9 III. STATEMENT OF FACTS In his complaint, the plaintiff alleges that “on approximately 11.11.17, the plaintiff while in Houston County Jail was assaulted by named correctional officers while hand
cuffed behind the back and shackled causing multiple injurys {sic}to the face and back of the hand in a {sic} illegal holding cell.” (Doc. 1 at p. 3). He also alleges “due to being physically assaulted by the above named officers the plaintiff need {sic} outside medical surgery for the back of his head, lip and left eye.” Id. Finally, he claims that “the plaintiff has filed grievances through H.C.J.’s kiosk machine and administration thwart the
plaintiff’s grievance process, with all attempts to exhaust remedies.” Id. However, the documents produced in this matter demonstrate that there was no incident between the plaintiff and the defendant deputies on November 11 or 12, 2017 and no presentation on or around this date by plaintiff to the Houston County Jail Health Clinic for treatment. Rather, the incident about which the plaintiff appears to complain occurred on November
6, 2016. (Docs. 37-1 at p. 2, 37-4 at pp. 2-3). Defendant Deputy Officer Traywick testified concerning this incident as follows: 15. On November 6, 2016, Deputy Marshall and I went to Plaintiff’s cell to collect Plaintiff’s meal tray and cup. I opened the cell door and Plaintiff threw his tray and cup at me. The tray contained food and feces which hit me in the chest. The cup contained urine which splattered on the floor and wall. I deployed OC spray towards Plaintiff and closed the door to await a backup officer before entering Plaintiff’s cell. Marshall called for assistance and Deputy Waters arrived. We opened the cell door and instructed Plaintiff to lay on his stomach so he could be handcuffed and taken to be decontaminated. Plaintiff refused to lie on his stomach and was combative with his fists balled up in a defensive stance. We entered the cell. We moved the inmate to the floor in order to place handcuffs on 10 him. No force other than what was required was used in moving Plaintiff to the floor. Plaintiff did not appear to be injured in this movement and was not acting like he was injured.
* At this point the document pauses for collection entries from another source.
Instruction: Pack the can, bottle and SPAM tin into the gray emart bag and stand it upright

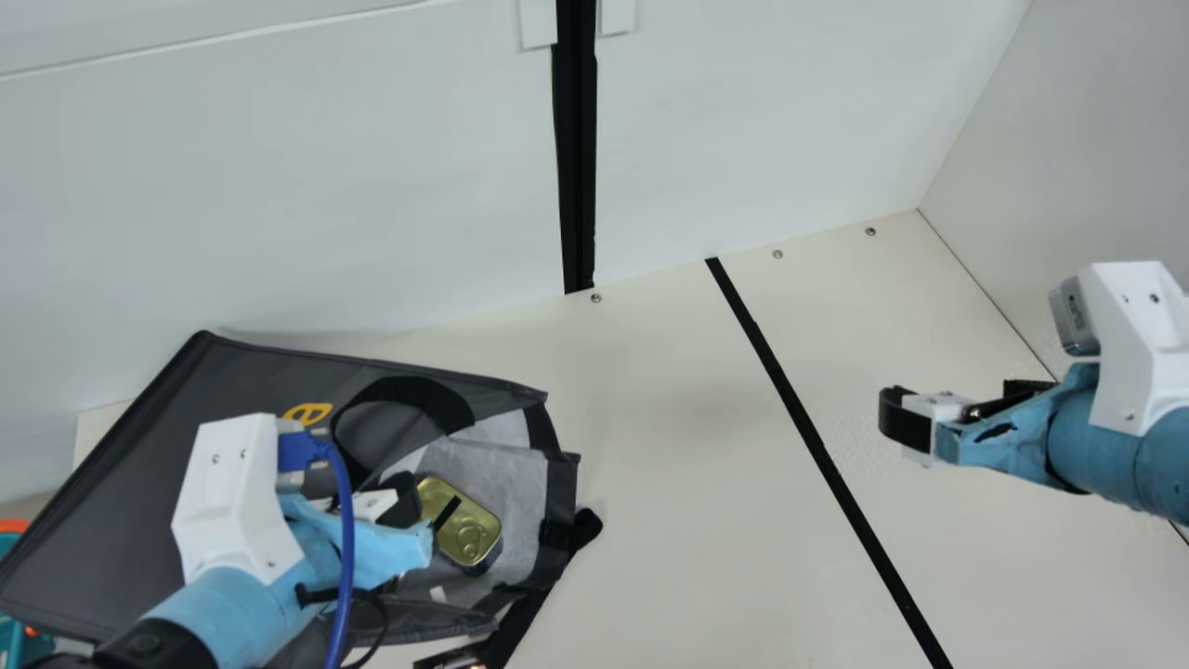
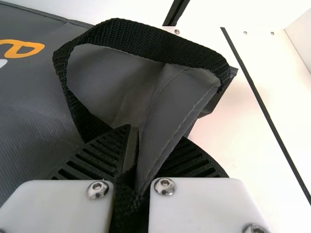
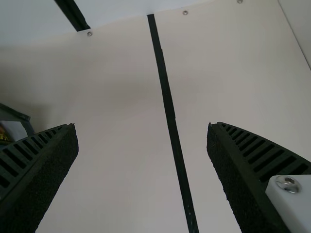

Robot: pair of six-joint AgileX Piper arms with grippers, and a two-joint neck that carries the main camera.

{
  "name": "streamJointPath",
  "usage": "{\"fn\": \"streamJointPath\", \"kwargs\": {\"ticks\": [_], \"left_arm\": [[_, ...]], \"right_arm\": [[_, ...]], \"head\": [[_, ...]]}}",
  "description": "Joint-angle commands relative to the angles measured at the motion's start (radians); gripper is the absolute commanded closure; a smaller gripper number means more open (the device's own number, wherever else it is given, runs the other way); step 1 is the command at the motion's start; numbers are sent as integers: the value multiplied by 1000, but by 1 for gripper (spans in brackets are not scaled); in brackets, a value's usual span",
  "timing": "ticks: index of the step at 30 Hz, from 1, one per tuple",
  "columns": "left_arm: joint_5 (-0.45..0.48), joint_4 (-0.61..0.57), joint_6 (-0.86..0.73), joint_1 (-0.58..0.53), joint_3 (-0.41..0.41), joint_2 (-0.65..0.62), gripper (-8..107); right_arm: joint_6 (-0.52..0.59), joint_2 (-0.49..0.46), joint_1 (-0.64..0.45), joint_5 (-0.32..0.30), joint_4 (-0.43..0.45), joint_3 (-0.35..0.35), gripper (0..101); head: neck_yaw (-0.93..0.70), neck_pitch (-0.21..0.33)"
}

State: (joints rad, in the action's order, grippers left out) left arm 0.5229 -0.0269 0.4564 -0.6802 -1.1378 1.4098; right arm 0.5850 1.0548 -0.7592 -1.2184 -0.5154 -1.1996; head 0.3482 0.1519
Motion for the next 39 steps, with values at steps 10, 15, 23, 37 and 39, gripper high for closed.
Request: {"fn": "streamJointPath", "kwargs": {"ticks": [10, 15, 23, 37, 39], "left_arm": [[0, 0, 0, 0, 0, 0, 107], [0, 0, 0, 0, 0, 0, 107], [0, 0, 0, 0, 0, 0, 107], [0, 0, 0, 0, 0, 0, 107], [0, 0, 0, 0, 0, 0, 107]], "right_arm": [[118, 49, -1, -2, -74, 23, 6], [177, 72, 0, -2, -108, 39, 6], [243, 111, 47, 43, -149, 92, 6], [347, 184, 159, 134, -220, 189, 6], [359, 194, 177, 145, -230, 200, 6]], "head": [[1, 23], [1, 23], [1, 23], [1, 23], [1, 23]]}}
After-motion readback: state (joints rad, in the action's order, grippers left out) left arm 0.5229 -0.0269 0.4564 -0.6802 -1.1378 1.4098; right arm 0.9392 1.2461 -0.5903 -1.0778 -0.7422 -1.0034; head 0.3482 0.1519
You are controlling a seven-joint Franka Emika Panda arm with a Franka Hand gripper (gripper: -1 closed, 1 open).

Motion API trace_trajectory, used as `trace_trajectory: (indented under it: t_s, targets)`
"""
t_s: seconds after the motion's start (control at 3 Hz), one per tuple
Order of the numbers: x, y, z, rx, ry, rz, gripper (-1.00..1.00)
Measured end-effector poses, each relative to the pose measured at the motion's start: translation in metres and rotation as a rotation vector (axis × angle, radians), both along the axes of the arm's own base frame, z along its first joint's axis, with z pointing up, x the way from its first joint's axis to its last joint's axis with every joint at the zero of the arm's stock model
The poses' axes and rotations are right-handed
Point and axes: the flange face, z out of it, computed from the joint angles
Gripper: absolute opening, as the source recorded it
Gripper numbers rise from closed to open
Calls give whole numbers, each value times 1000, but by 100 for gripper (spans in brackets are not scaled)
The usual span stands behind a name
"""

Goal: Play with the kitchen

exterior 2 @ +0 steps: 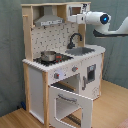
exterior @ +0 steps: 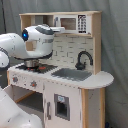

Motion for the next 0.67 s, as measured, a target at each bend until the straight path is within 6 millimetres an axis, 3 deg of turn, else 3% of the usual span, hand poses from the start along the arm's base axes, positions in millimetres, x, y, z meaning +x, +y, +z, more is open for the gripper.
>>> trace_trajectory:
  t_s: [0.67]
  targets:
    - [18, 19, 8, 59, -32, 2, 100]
16. We instructed Plaintiff several times to put his hands behind his back so that he could be cuffed. Plaintiff refused and continued to lay on his hands. After several orders Plaintiff moved his hands out from under him and handcuffs were placed on his wrists. Deputies then assisted Plaintiff to his feet so that he could be taken to be decontaminated. Plaintiff began walking out of his cell and was a few steps ahead of the officers. He slipped in urine and feces that he had thrown and fell to the floor. The Deputies picked Plaintiff up to his feet. He had a small abrasion above his left eye and a cut on his lip. Waters and Marshall escorted Plaintiff to the medical clinic to be decontaminated and to be examined for any injury.
17. I and the other Corrections Deputies used no more force than necessary in defending ourselves from Plaintiff’s aggressive actions. Defendant’s actions were only taken in defense and were taken in response to Plaintiff’s aggressive actions. Plaintiff did not appear to be significantly injured and Plaintiff was not acting like he was injured after this incident. Plaintiff was examined by medical staff following this incident and no significant injury was found.
(Doc. 31-1 at pp. 4-5). With respect to the medical treatment provided, Jason Smoak, physician assistant, testified as follows: 4. Plaintiff was examined in the Houston County Jail medical clinic on November 6, 2016 and November 7, 2016. Plaintiff was not found to have any significant injury or medical problem. At no time, was Plaintiff denied adequate medical care during his incarceration in the Houston County Jail. Specifically, Plaintiff was not denied medical care as a result of the November 6, 2016 incident.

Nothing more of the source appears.